37) Duration analysis involves comparing the average duration of the bank’s ________ to the
average duration of its ________.
A) securities portfolio; nondeposit liabilities
B) loan portfolio; nondeposit liabilities
C) loan portfolio; rate-sensitive liabilities
D) rate-sensitive assets; rate-sensitive liabilities
E) assets; liabilities
38) To use the concept of duration to analyze the effect of changes in interest rates on the market
value of an asset, a bank manager would multiply
A) the negative of the duration of the asset by the change in the interest rate, Δi.
B) the negative of the duration of the asset by Δi /(1 + i).
C) the duration of the asset by the change in the interest rate, Δi.
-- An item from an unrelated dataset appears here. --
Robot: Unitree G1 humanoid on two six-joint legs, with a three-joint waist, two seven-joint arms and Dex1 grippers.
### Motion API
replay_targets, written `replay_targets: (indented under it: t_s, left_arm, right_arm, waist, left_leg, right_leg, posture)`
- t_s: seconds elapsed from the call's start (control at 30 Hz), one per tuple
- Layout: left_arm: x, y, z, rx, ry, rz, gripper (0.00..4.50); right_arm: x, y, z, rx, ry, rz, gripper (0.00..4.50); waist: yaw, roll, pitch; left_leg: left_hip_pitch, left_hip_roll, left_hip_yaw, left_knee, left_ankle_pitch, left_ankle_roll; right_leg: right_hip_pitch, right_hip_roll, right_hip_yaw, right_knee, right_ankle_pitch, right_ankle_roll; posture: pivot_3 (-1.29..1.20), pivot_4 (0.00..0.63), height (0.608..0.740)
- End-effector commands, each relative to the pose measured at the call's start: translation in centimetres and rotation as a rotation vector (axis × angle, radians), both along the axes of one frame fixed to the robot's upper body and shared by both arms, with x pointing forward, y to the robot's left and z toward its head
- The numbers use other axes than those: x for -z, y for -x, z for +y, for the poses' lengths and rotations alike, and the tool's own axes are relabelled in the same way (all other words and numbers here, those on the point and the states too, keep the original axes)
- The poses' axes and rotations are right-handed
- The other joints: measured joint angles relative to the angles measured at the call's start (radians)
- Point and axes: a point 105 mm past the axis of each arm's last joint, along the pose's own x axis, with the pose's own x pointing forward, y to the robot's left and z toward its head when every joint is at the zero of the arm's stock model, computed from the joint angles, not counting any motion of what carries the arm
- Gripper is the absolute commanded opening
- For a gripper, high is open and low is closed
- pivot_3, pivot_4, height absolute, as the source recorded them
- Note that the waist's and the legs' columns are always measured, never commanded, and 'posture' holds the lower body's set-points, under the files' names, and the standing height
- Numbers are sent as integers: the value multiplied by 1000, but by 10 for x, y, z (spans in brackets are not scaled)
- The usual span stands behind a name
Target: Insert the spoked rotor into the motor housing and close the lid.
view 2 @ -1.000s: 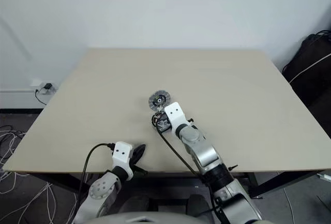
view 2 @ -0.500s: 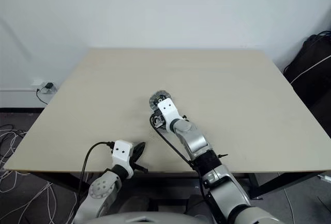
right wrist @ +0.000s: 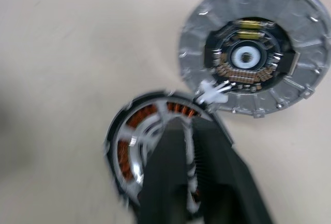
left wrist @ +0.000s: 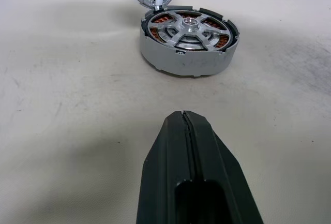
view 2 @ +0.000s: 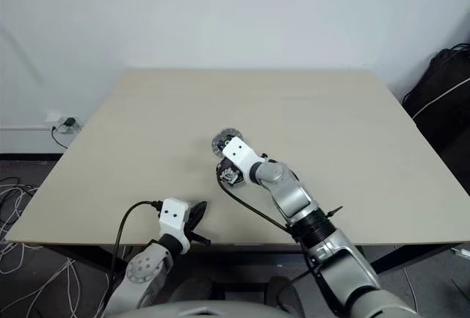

D) the duration of the asset by Δi /(1 + i).
39) If a bank has a duration gap of 2 years, then a rise in interest rates from 6 percent to 9 percent
will lead to
A) a rise in the market value of its net worth of 5.66 percent.
B) a rise in net interest income of 5.66 percent.
C) a fall in the market value of its net worth of 5.66 percent.
D) a fall in net interest income of 5.66 percent.
E) an unknown change.
40) If a bank has a duration gap of 2 years, then a fall in interest rates from 6 percent to 3 percent
will lead to
A) a rise in the market value of its net worth of 5.66 percent.
B) a fall in the market value of its net worth of 5.66 percent.
C) a rise in net interest income of 5.66 percent.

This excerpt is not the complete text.